Ecclesiastical head temple of Kōyasan Shingon Buddhism

Kongōbu-ji (金剛峯寺) is the ecclesiastic head temple of Kōyasan Shingon Buddhism, located on Mount Kōya (高野山, Kōya-san), Wakayama Prefecture, Japan. Its name means Vajra Peak Temple. It is part of the "Sacred Sites and Pilgrimage Routes in the Kii Mountain Range" UNESCO World Heritage Site.

The temple was first constructed as Seigan-ji Temple in 1593 by Toyotomi Hideyoshi on the death of his mother, rebuilt in 1861, and given its present name in 1869. It contains many sliding screen doors painted by Kanō Tanyū (1602-1674) and members of the Kyoto Kanō school.

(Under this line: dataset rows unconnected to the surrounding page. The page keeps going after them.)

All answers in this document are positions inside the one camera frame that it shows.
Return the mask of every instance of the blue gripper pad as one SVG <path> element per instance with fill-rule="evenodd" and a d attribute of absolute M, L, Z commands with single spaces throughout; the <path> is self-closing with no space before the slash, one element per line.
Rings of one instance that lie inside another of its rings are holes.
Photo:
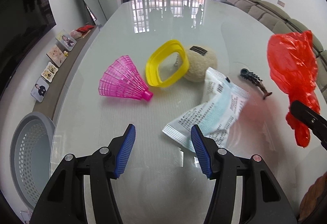
<path fill-rule="evenodd" d="M 200 163 L 202 173 L 204 173 L 207 178 L 210 178 L 212 176 L 210 156 L 195 125 L 191 129 L 191 140 L 195 153 L 197 154 L 197 159 Z"/>
<path fill-rule="evenodd" d="M 126 138 L 122 143 L 122 146 L 116 157 L 116 167 L 113 173 L 117 178 L 119 178 L 119 176 L 124 173 L 128 158 L 130 157 L 130 152 L 132 151 L 135 142 L 135 135 L 135 126 L 132 125 L 130 130 L 127 132 Z"/>

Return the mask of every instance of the beige ball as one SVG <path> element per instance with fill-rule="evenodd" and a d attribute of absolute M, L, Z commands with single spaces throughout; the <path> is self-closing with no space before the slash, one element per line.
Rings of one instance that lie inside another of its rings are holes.
<path fill-rule="evenodd" d="M 202 82 L 205 72 L 209 67 L 217 68 L 216 53 L 208 47 L 191 46 L 185 49 L 190 67 L 184 77 L 192 82 Z M 178 56 L 178 66 L 181 66 L 182 59 Z"/>

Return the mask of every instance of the table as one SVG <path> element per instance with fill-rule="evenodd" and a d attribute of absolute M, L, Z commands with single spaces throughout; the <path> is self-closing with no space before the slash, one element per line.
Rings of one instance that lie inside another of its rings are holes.
<path fill-rule="evenodd" d="M 203 14 L 196 15 L 200 4 Z M 309 186 L 327 169 L 327 152 L 314 136 L 307 148 L 295 143 L 294 131 L 285 121 L 288 97 L 269 77 L 266 50 L 271 35 L 245 12 L 215 1 L 136 0 L 122 4 L 90 46 L 68 89 L 55 131 L 51 172 L 66 154 L 91 155 L 133 123 L 136 140 L 125 173 L 112 180 L 123 222 L 203 223 L 215 181 L 202 174 L 195 153 L 162 132 L 172 119 L 200 103 L 203 83 L 181 79 L 168 88 L 150 88 L 154 96 L 149 103 L 101 97 L 97 89 L 103 72 L 122 55 L 129 55 L 145 78 L 149 56 L 175 38 L 185 47 L 214 49 L 218 71 L 251 93 L 231 128 L 228 149 L 246 158 L 261 155 L 297 213 Z M 172 72 L 175 58 L 168 59 L 171 64 L 162 69 Z M 241 68 L 258 74 L 273 95 L 263 101 L 258 88 L 239 78 Z M 318 89 L 316 94 L 326 118 L 326 103 Z M 85 200 L 89 223 L 95 223 L 89 185 Z M 239 208 L 238 197 L 236 215 Z"/>

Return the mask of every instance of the metal screw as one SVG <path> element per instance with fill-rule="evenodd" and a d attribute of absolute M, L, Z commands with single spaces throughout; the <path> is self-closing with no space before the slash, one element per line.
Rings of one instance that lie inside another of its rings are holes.
<path fill-rule="evenodd" d="M 224 149 L 224 148 L 220 148 L 220 149 L 218 149 L 218 154 L 220 154 L 220 155 L 226 155 L 227 154 L 227 150 Z"/>
<path fill-rule="evenodd" d="M 109 152 L 109 148 L 107 148 L 107 147 L 100 148 L 101 154 L 107 154 L 108 152 Z"/>
<path fill-rule="evenodd" d="M 254 155 L 254 156 L 253 156 L 253 160 L 256 161 L 256 162 L 259 162 L 259 161 L 261 161 L 261 156 L 259 156 L 259 155 Z"/>
<path fill-rule="evenodd" d="M 67 154 L 67 155 L 65 155 L 65 160 L 66 161 L 70 161 L 70 160 L 72 160 L 73 159 L 73 155 L 72 154 Z"/>

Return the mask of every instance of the gray plastic basket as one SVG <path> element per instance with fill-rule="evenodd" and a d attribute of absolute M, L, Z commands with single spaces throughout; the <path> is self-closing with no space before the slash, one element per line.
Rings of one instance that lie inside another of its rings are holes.
<path fill-rule="evenodd" d="M 16 128 L 10 147 L 11 175 L 21 199 L 34 209 L 49 180 L 55 126 L 40 112 L 26 115 Z"/>

The temple's modern Banryūtei (蟠龍庭 rock garden) is Japan's largest (2340 square meters), with 140 granite stones arranged to suggest a pair of dragons emerging from clouds to protect the temple.

The 414th abbot of Kongōbu-ji is the Reverend Kogi Kasai, who also acts as the archbishop of the Kōyasan Shingon school.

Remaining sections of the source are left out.